Recent

Author Topic: Algorithm for "unfair" dice roll  (Read 1831 times)

ArminLinder

  • Sr. Member
  • ****
  • Posts: 316
  • Keep it simple.
Algorithm for "unfair" dice roll
« on: May 05, 2024, 06:19:41 pm »
Hi all,

can anyone suggest a fast algorithm which I can use to solve this scenario:

For testing SQL databases I do quite often need to create large (100.000 - 1.000.000) records of random person data. To achieve this I have wordlists of common first names, last names, town names, street names, and so on.

To generate, I currently simply generate a random number between 1 and Ubound(wordlist) for each list, and concat the selected entries from each list, and repeat this until I get the desired number of records.

Now comes the interesting part :-)

To make things a bit more interesting I want to be able to add a "Bias" to the list entries, so the more common names and the towns with more inhabitants are picked more frequently.
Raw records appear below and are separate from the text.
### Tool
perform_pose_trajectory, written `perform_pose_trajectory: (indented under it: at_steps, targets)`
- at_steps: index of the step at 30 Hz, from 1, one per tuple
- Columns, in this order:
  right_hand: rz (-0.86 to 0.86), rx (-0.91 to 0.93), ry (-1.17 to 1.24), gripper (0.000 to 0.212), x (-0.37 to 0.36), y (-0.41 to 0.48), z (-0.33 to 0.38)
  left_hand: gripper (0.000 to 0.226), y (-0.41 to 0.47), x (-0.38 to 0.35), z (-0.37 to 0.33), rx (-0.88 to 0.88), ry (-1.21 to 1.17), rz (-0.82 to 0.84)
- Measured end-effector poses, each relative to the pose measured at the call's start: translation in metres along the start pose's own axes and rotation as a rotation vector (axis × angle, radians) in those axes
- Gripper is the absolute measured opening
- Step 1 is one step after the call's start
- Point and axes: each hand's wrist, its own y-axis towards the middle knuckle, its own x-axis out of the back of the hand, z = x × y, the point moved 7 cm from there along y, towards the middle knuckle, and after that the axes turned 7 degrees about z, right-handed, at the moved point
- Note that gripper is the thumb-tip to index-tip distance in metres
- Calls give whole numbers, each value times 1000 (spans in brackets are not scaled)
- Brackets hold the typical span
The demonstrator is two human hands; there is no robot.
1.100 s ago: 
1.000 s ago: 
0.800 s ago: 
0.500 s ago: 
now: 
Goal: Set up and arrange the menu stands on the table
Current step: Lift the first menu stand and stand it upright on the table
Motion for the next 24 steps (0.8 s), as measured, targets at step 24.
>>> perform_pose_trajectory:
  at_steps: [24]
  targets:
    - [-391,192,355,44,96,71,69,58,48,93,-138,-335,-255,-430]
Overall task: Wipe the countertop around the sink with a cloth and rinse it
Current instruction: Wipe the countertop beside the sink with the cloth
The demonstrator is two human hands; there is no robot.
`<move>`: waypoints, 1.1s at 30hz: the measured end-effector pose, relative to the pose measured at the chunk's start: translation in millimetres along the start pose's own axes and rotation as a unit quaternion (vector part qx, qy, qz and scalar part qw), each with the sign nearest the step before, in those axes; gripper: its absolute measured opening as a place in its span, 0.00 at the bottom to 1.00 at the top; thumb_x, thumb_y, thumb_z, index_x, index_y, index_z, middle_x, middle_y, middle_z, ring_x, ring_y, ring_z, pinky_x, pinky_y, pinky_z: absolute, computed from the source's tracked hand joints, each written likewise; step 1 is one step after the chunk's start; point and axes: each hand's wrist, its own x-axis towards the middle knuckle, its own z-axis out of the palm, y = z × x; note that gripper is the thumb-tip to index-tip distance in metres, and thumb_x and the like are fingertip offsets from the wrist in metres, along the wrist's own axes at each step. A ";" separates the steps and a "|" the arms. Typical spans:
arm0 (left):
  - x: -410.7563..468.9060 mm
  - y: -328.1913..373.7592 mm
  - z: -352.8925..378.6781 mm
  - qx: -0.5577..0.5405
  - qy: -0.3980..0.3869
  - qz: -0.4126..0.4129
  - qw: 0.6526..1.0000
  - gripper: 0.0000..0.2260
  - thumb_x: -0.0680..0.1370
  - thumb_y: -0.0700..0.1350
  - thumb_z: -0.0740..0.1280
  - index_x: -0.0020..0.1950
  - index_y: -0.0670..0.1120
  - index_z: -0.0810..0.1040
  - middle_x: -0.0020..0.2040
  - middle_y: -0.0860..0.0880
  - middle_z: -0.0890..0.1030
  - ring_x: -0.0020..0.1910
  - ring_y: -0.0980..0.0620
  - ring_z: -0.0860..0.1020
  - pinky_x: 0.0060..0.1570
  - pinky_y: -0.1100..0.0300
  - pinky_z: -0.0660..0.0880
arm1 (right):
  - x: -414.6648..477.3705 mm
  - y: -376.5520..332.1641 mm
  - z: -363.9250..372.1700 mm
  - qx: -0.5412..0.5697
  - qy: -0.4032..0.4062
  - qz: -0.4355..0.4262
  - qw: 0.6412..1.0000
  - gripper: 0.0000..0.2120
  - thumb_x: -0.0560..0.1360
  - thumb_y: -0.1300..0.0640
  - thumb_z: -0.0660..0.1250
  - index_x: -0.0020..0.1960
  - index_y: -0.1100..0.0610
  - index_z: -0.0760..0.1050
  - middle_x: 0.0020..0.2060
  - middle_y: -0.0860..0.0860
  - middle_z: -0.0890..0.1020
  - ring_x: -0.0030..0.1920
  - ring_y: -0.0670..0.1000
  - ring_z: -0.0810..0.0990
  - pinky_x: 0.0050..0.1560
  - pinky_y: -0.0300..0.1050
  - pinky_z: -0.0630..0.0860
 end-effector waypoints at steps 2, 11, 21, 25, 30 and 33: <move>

Ideally the "Bias" number is treated in such a way that I can, for instance, look up the number of inhabitants and use that. A town with n=100000 inhabitants would habe 10 times the chance to get selected compared with another town having n=10000 inhabitants.

Popular first- and given names should also appear more often than unusual ones.

The only idea i had so far was preprocessing the lists and adding n duplicates, maybe with some optimization to scale n down into a range between say 1 to 100.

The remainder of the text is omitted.